SMA hastalığının pençesinde uğraş eden yüzlerce çocuğumuz var…
Maalesef gen tedavisinin maliyeti çok yüksek.
SGK’nın bunu karşılayamaması ise yürek yaralayıcı bir durum.
SMA hastası çocukların tedavisi konusundaki bu problemlerin toplumsal devlet prensibi çerçevesinde, kapsayıcı bir biçimde çözümlenmesi için acilen düzenlemeler yapılması gereklilik arz etmektedir.
Bu bahiste yetkililere yapılan davetlerin toplu halde, pek çok kuruluşun iştiraki ile lisana getirilmesi, tahlil beklentisinin dikkate alınması için çok kıymetlidir.
Asıl kıymetli olan tüm bu aksiliklere karşın vicdanları yaralayan bu durum karşısında bizlerin ne yaptığı?
Bazen bir kez yazmak yetmiyor…
Bu tıp değerli mevzuları tekraren yazmak, lisana getirmek ve daima gündemde tutmak gerekiyor.
Bu hastalığın şu an toplumdaki karşılığı, acı, gözyaşı, ümitsizlik ve kaybetme korkusu maalesef.
Bu kaygıyı el birliği ile mutluluğa çevirmek ise mümkün.
Ne memnun ki merhamet ve vicdan sahibi toplumumuz bu hastalıkla çabada de etkin rol oynamakta.
İzmir Büyükşehir Belediyesi’nin pandemi, sarsıntı ve ekonomik krize karşı başlattığı İzmir Dayanışması, artık de kalıtsal bir kas hastalığı olan SMA hastası çocuklar için umut oluyor.
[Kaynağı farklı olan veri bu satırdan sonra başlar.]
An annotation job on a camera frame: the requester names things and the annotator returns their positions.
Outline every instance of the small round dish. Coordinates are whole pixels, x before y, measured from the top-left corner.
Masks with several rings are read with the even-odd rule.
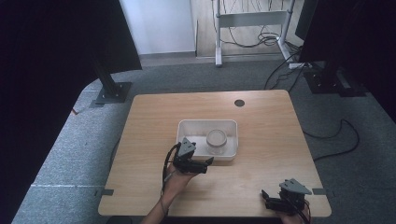
[[[222,154],[227,144],[227,134],[222,130],[212,130],[207,134],[206,142],[209,153],[214,155]]]

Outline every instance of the white wall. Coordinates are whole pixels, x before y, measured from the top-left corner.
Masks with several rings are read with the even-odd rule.
[[[120,0],[138,54],[195,51],[189,0]]]

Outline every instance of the black curtain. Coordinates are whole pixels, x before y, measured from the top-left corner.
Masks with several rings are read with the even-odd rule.
[[[97,75],[141,69],[115,0],[0,2],[0,223],[9,223],[81,91]]]

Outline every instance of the black cable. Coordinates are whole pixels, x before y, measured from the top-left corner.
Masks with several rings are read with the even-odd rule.
[[[303,64],[301,64],[300,66],[297,66],[297,67],[291,69],[291,70],[290,70],[288,73],[286,73],[286,74],[283,74],[283,75],[278,76],[277,79],[276,79],[275,85],[274,85],[273,87],[271,87],[270,90],[273,90],[273,89],[277,86],[277,84],[279,84],[279,81],[283,81],[283,80],[289,79],[289,76],[290,76],[291,74],[293,74],[295,70],[301,68],[301,66],[303,66]]]
[[[292,203],[288,197],[285,197],[285,199],[286,199],[286,201],[288,201],[290,206],[293,207],[294,211],[297,212],[297,214],[303,219],[304,224],[311,223],[311,219],[309,218],[309,220],[308,220],[308,218],[304,215],[304,213],[300,209],[298,209],[298,207],[296,205],[294,205],[294,203]]]
[[[223,8],[224,8],[224,14],[227,14],[227,10],[225,9],[225,2],[223,0]]]
[[[166,178],[166,170],[168,169],[168,163],[169,163],[169,158],[172,155],[172,152],[175,148],[180,147],[181,143],[177,143],[176,145],[174,145],[168,152],[168,154],[166,155],[166,159],[163,163],[163,188],[161,189],[161,195],[163,195],[163,190],[165,189],[165,178]]]
[[[306,207],[308,208],[308,219],[311,221],[311,208],[309,207],[309,203],[305,200]]]
[[[343,128],[343,122],[344,122],[344,121],[347,122],[345,119],[340,119],[340,126],[338,127],[337,132],[334,133],[334,134],[332,134],[332,135],[330,135],[330,136],[317,136],[317,135],[313,135],[312,133],[308,133],[308,132],[306,132],[306,131],[304,131],[304,130],[303,130],[303,133],[306,134],[306,135],[308,135],[308,136],[310,136],[310,137],[318,138],[318,139],[329,139],[329,138],[334,138],[335,136],[337,136],[337,135],[341,132],[341,130],[342,130],[342,128]]]
[[[348,150],[346,150],[346,151],[337,152],[337,153],[333,153],[333,154],[329,154],[329,155],[324,155],[324,156],[319,156],[319,157],[317,157],[317,158],[314,158],[314,161],[319,161],[319,160],[322,160],[322,159],[325,159],[325,158],[329,158],[329,157],[333,157],[333,156],[344,155],[344,154],[347,154],[347,153],[349,153],[349,152],[354,151],[354,150],[359,146],[359,143],[361,142],[361,137],[359,136],[359,133],[358,133],[358,131],[355,129],[355,127],[354,127],[349,121],[347,121],[346,119],[341,119],[340,122],[341,122],[341,125],[340,125],[340,128],[339,128],[339,130],[337,131],[337,133],[334,134],[334,135],[332,135],[332,136],[329,136],[329,137],[315,136],[315,135],[313,135],[313,134],[308,134],[307,132],[304,132],[304,133],[307,134],[308,136],[315,137],[315,138],[319,138],[319,139],[332,138],[332,137],[335,137],[336,135],[338,135],[338,134],[340,133],[340,131],[341,131],[341,129],[342,129],[342,122],[345,122],[347,125],[349,125],[349,127],[352,128],[352,130],[353,130],[353,131],[355,132],[355,134],[356,134],[357,140],[356,140],[355,145],[354,145],[351,149],[348,149]]]
[[[217,33],[218,32],[218,30],[216,29],[216,24],[215,24],[215,7],[213,6],[213,2],[214,2],[214,0],[212,0],[212,14],[213,14],[213,16],[212,16],[212,21],[213,21],[213,27],[215,28],[215,32]]]
[[[303,49],[303,46],[298,47],[298,46],[296,46],[296,45],[291,44],[291,43],[290,43],[289,41],[287,41],[287,40],[285,40],[285,43],[289,46],[289,48],[290,48],[291,50],[293,50],[293,52],[301,51],[301,50]]]
[[[257,5],[257,8],[259,9],[259,11],[262,11],[262,4],[260,3],[259,0],[256,0],[256,5]]]
[[[257,44],[243,45],[243,44],[239,44],[235,40],[235,38],[233,37],[233,33],[231,31],[231,28],[229,27],[228,29],[230,31],[230,35],[231,35],[231,38],[233,39],[233,42],[223,41],[223,40],[221,40],[221,42],[223,42],[225,44],[233,44],[233,45],[236,45],[238,47],[246,48],[246,49],[255,48],[255,47],[257,47],[257,46],[259,46],[261,44],[264,44],[266,46],[273,46],[274,44],[276,44],[276,41],[277,41],[277,38],[278,38],[278,34],[276,34],[276,33],[263,33],[261,31],[260,34],[258,35],[259,42]]]
[[[251,4],[251,6],[254,8],[254,10],[255,10],[256,12],[259,12],[259,10],[258,10],[257,8],[254,7],[253,0],[250,0],[250,4]]]
[[[288,90],[288,93],[290,93],[291,90],[293,90],[294,86],[295,86],[296,83],[297,83],[298,78],[300,77],[300,74],[303,72],[304,69],[305,69],[305,63],[303,64],[303,67],[301,68],[300,72],[298,73],[296,79],[294,79],[294,82],[293,82],[293,84],[291,85],[290,89]]]
[[[296,55],[297,53],[298,53],[298,52],[291,54],[291,55],[289,56],[289,58],[287,58],[280,66],[278,66],[278,67],[270,74],[270,76],[269,76],[269,77],[267,78],[267,80],[265,81],[264,89],[267,88],[268,81],[271,79],[271,77],[274,75],[274,73],[275,73],[284,63],[286,63],[286,62],[288,61],[288,59],[290,59],[291,57],[293,57],[293,56]]]
[[[233,6],[235,5],[235,3],[236,3],[236,0],[233,1]],[[233,6],[230,9],[230,13],[233,11]]]

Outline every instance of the metal rack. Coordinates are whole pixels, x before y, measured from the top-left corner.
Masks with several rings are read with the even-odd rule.
[[[220,14],[220,1],[217,0],[216,14],[216,66],[222,66],[221,59],[221,38],[220,28],[256,26],[256,25],[282,25],[282,35],[277,40],[283,57],[288,63],[292,62],[289,51],[286,49],[285,39],[288,33],[291,15],[293,13],[294,1],[290,0],[289,8],[286,11],[253,12],[239,14]]]

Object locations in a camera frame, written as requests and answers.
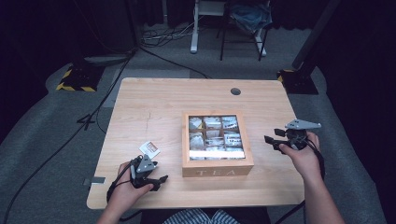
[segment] table leg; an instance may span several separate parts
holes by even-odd
[[[191,40],[191,53],[196,53],[198,51],[198,15],[199,15],[199,0],[195,0],[194,9],[194,29],[192,31]]]

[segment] finger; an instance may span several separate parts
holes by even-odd
[[[142,188],[137,189],[137,191],[140,195],[143,195],[143,194],[146,194],[147,192],[151,191],[152,188],[154,188],[153,184],[147,184],[147,185],[143,186]]]
[[[279,148],[280,148],[280,150],[282,150],[283,151],[283,153],[285,153],[286,155],[288,155],[289,157],[292,157],[294,154],[294,152],[295,152],[295,150],[294,149],[292,149],[291,147],[288,147],[287,145],[285,145],[285,144],[280,144],[279,145]]]
[[[308,139],[311,140],[315,144],[315,146],[318,147],[318,145],[319,145],[318,136],[316,134],[310,133],[310,132],[307,132],[306,135],[308,136]]]
[[[122,170],[127,166],[129,164],[129,162],[127,161],[127,162],[125,162],[125,163],[123,163],[123,164],[121,164],[120,165],[120,168],[119,168],[119,173],[121,173],[122,172]]]

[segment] table hole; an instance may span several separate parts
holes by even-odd
[[[231,89],[231,93],[233,95],[240,95],[241,94],[241,90],[239,90],[238,88],[232,88]]]

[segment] white label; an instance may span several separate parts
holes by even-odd
[[[155,156],[158,155],[161,151],[154,146],[151,142],[146,142],[143,144],[140,148],[140,151],[142,151],[144,154],[148,155],[150,159],[154,158]]]

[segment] hand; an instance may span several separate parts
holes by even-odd
[[[311,140],[320,151],[318,137],[314,133],[307,133],[307,135],[308,139]],[[321,179],[318,158],[312,148],[307,146],[301,150],[295,150],[284,144],[280,144],[279,148],[291,158],[296,170],[304,180],[307,178]]]
[[[129,165],[129,162],[123,163],[120,166],[119,173],[121,173],[127,165]],[[98,223],[118,223],[122,214],[130,209],[141,196],[154,187],[152,184],[148,184],[140,189],[136,189],[130,180],[131,169],[127,169],[117,184],[126,182],[114,188],[107,207],[99,218]]]

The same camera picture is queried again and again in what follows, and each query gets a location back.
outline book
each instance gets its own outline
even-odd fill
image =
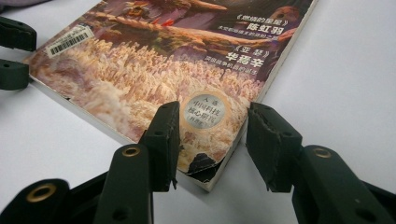
[[[31,77],[138,142],[179,101],[177,169],[210,191],[315,0],[106,0],[29,56]]]

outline white table
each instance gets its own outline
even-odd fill
[[[31,25],[41,46],[97,0],[54,0],[2,16]],[[304,137],[337,151],[362,180],[396,192],[396,2],[318,2],[264,99]],[[20,62],[30,52],[0,48]],[[0,210],[26,186],[70,187],[108,169],[125,144],[30,84],[0,91]],[[291,194],[266,191],[240,144],[212,192],[179,176],[154,193],[155,223],[297,223]]]

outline barcode
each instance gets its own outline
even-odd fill
[[[78,44],[79,42],[83,41],[84,39],[88,38],[89,36],[86,33],[83,33],[82,35],[78,35],[76,37],[74,37],[73,39],[67,40],[66,42],[50,49],[50,52],[52,53],[52,55],[55,55],[65,49],[69,49],[70,47],[75,46],[76,44]]]

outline clamp jaw
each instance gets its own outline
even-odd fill
[[[0,17],[0,46],[10,49],[35,50],[35,30],[19,21]],[[29,65],[0,59],[0,90],[24,89],[29,83]]]

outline black clamp
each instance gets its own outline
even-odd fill
[[[300,224],[396,223],[396,195],[360,181],[341,157],[302,136],[273,108],[252,103],[247,151],[272,192],[290,192]]]
[[[37,33],[19,21],[0,17],[0,46],[34,51]],[[0,90],[24,89],[29,83],[29,65],[0,59]]]
[[[152,192],[176,187],[179,102],[160,106],[139,144],[119,148],[108,172],[73,189],[62,179],[23,189],[1,224],[153,223]]]

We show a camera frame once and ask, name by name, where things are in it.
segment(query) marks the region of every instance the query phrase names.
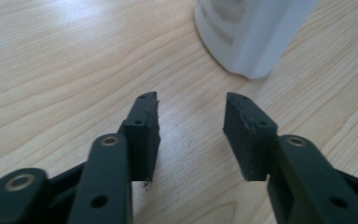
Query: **light wood tabletop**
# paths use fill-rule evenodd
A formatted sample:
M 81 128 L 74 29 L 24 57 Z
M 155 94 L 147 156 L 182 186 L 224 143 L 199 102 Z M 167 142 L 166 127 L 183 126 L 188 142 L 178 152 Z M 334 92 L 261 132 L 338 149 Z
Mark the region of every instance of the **light wood tabletop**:
M 223 134 L 228 91 L 358 176 L 358 0 L 320 0 L 254 80 L 208 53 L 194 4 L 0 1 L 0 177 L 24 167 L 53 177 L 85 161 L 149 91 L 161 143 L 153 186 L 132 184 L 135 223 L 276 222 L 266 182 L 243 180 Z

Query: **wood grain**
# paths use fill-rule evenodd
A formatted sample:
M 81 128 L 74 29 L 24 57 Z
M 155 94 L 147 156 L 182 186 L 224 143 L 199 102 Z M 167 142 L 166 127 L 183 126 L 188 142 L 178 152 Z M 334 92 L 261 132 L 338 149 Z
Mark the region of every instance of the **wood grain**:
M 275 223 L 266 183 L 243 181 L 222 132 L 228 91 L 280 134 L 309 138 L 358 176 L 358 0 L 321 0 L 270 74 L 247 80 L 202 45 L 194 1 L 0 1 L 0 177 L 55 176 L 157 91 L 153 187 L 133 184 L 135 223 Z

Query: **wooden table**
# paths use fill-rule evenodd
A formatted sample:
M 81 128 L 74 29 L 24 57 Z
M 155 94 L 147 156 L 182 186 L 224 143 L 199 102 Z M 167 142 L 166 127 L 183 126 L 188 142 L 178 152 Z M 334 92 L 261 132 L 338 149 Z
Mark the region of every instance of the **wooden table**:
M 148 91 L 158 92 L 162 140 L 152 189 L 133 184 L 135 223 L 275 222 L 266 183 L 243 180 L 223 135 L 228 91 L 358 176 L 358 0 L 321 0 L 256 80 L 216 63 L 193 9 L 191 0 L 0 1 L 0 177 L 81 163 Z

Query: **white container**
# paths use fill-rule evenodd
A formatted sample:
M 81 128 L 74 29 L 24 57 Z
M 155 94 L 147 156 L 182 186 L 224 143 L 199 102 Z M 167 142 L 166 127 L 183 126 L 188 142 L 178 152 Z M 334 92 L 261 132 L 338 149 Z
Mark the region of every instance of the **white container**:
M 230 73 L 266 76 L 318 0 L 197 0 L 205 46 Z

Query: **table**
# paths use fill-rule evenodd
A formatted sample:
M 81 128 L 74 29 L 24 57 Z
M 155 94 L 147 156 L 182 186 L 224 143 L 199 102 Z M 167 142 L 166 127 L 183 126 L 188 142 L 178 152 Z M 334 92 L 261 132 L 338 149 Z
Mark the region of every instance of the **table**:
M 243 180 L 223 135 L 228 91 L 358 176 L 358 0 L 321 0 L 255 80 L 211 57 L 194 4 L 0 1 L 0 177 L 81 163 L 148 91 L 160 100 L 161 144 L 153 187 L 133 184 L 135 223 L 275 222 L 266 183 Z
Müthiş ve heyecan verici bir gelişme
SMA hastaları için “Umut ol, hayat ol” sloganıyla İzmir Büyükşehir Belediyesi Toplumsal Projeler Dairesi Başkanlığı Aile ve Çocuk Hizmetleri Şube Müdürlüğü’nün bu davranışını bir vatandaş olarak destekliyor ve emeği geçenlere çok teşekkür ediyorum.
Lakin şu unutulmamalıdır ki bu çeşit yardımlar makul bir yere kadar yapılacaktır.
Sağlık Bakanlığı hastalığın tedavisini SGK kapsamına almadıkça ve ilaç yurt dışından devlet eliyle getirilmedikçe atılan her adım eksik kalacaktr.
Unutulmamalı ki hayat hakkı en kutsak haktır.
Ailelerin ve bu minik yavrularımızın acısını dindirmek insanlık borcu olduğu kadar bir vatan borcudur.
Bu borcu ödemek de ne kadar gecikirsek merhametimizi, vicdanımızı ve insanlığımızı da o kadar müddet askıya almış olacağız.
Hadi gelin bu minik yavrularımızı yalnız bırakmayalım!
Hep birlikte SMA’ya karşı savaş açalım.